実際、矢沢永吉のことお笑い系の人と思っている子供って多いでしょ?
尾崎豊も生きている時からギャグのネタでしたし、今となれば完全にギャグですし。

山上で説法する教祖にひれ伏するような習慣を私たちは持っていないんですから、笑うことしか出来ません。

そのかわりに
日本にある伝統といえば、
祭りでしょう、神輿でしょう。そういうものと地続きのアイドルのあり方というのに、私はものすごく寛げることをPerfumeで発見しました。

私たちPerfumeファンが、彼女たち三人に対して感じる親近感というのは、彼女たちが偶偶神輿の上に乗って担がれているのであって、彼女たちのカリスマにひれ伏しているわけではないからなのでしょう。

無論、彼女たちは、曳山や神輿の上に乗るために、一定の容姿を求められはしますが、
それは、別にむちゃくちゃすごいものである必要はありません。それこそ、隣村の美少女みたいな感じです。
才能?内面?ぶっちゃけ、なんでもいいんですね。
ただ、神輿や曳山に上るためには、ちゃんと身を清めて精進し、神輿や曳山の神聖を汚さないことは守ってもらわなくてはなりません。

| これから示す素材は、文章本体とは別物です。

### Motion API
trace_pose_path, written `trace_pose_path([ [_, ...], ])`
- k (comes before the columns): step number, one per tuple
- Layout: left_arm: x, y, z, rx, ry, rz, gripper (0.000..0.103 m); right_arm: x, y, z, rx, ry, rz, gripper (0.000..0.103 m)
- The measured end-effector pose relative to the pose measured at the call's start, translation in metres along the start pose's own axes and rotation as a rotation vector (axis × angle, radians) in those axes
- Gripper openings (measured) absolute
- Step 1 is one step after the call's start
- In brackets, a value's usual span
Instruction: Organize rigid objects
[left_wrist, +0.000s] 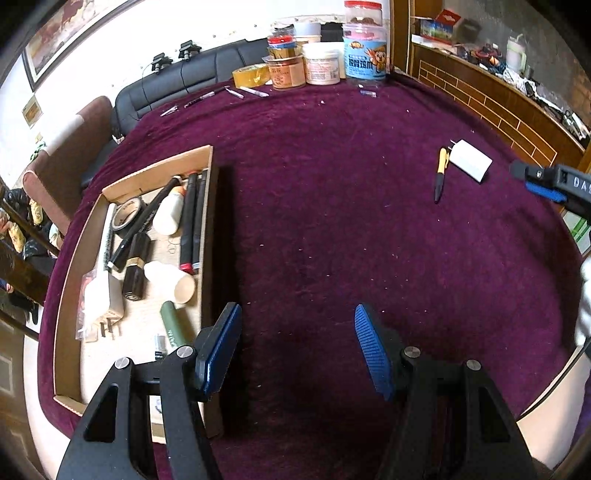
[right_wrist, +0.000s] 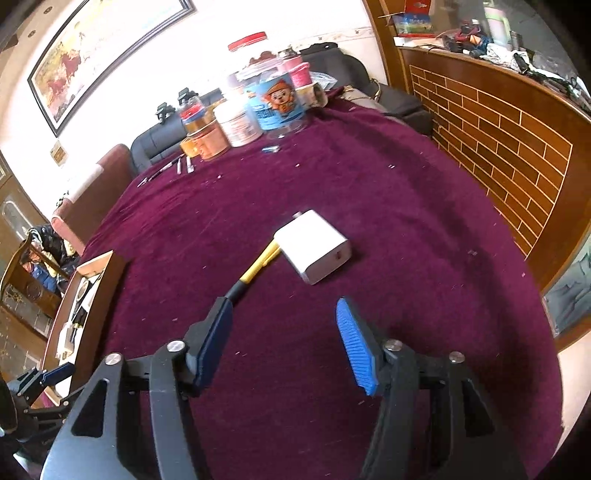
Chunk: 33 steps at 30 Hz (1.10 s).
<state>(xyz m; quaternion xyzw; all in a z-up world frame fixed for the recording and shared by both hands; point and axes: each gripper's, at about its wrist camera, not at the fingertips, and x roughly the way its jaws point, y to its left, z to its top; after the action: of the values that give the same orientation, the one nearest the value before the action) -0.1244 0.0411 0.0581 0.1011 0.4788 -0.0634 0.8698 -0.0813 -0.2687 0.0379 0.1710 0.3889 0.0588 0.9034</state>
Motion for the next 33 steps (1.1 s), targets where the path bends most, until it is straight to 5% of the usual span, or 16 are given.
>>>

私がPerfumeファンになるきっかけを作った『グリッター』のPV、あれを数回繰り返して見たときの感想が、
「彼女たちは巫女にみえる」というもの。

本来あるべきはずのものがぼっかりと抜け落ちており、ここには救世主はおらず、シャーマニズム的な巫女がいて、私たちの世界とかみさまの世界をつないでいる、


そういう印象を受けました。

ぼっかりと抜け落ちているもの、
それは、音楽とは自己表現の手段であるというエゴ、でしょうか。
ずっとロック文化が疑うこともなく半世紀信奉し続けてきたイデオロギーが、そこにはなかったのですね。

それは、私にとっては、新鮮でした。

Perfumeは神輿か曳山の上に乗っているだけ。そしたら神輿とか曳山って何よ?
中田ヤスタカ氏ですか?
いや、いや、Perfumeが乗っかっているものというのは、時代とか歴史の文脈みたいなものです。

才能あれば乗れるようなしょぼい神輿や曳山とはレベルが違う。

Perfumeファンにおっさんとかインテリが多いのは、この文脈読む力に長けているからでしょう。

なんでロッキンオンにPerfumeが取り上げられるのかと言えば、ロック文化の文脈にPerfumeって気持ちよく収まるからです。
私の場合は、Perfumeの文脈ってのは、ルネッサンス以降のヨーロッパが神の不在を天才で埋め合わせようとした、天才信仰への懐疑です。

モナリザよりもPerfume。私かなり真面目にそう思っています。

冷静に考えると、レオナルドダヴィンチって人類の歴史に直接なんの貢献もしてないんですね。
「神様がいなくても、こんなすごい天才がいれば人類は大丈夫」そういう役割を果たしているだけなのです。
天才とロックスターというのは、キリストの置き土産みたいなものでしょう。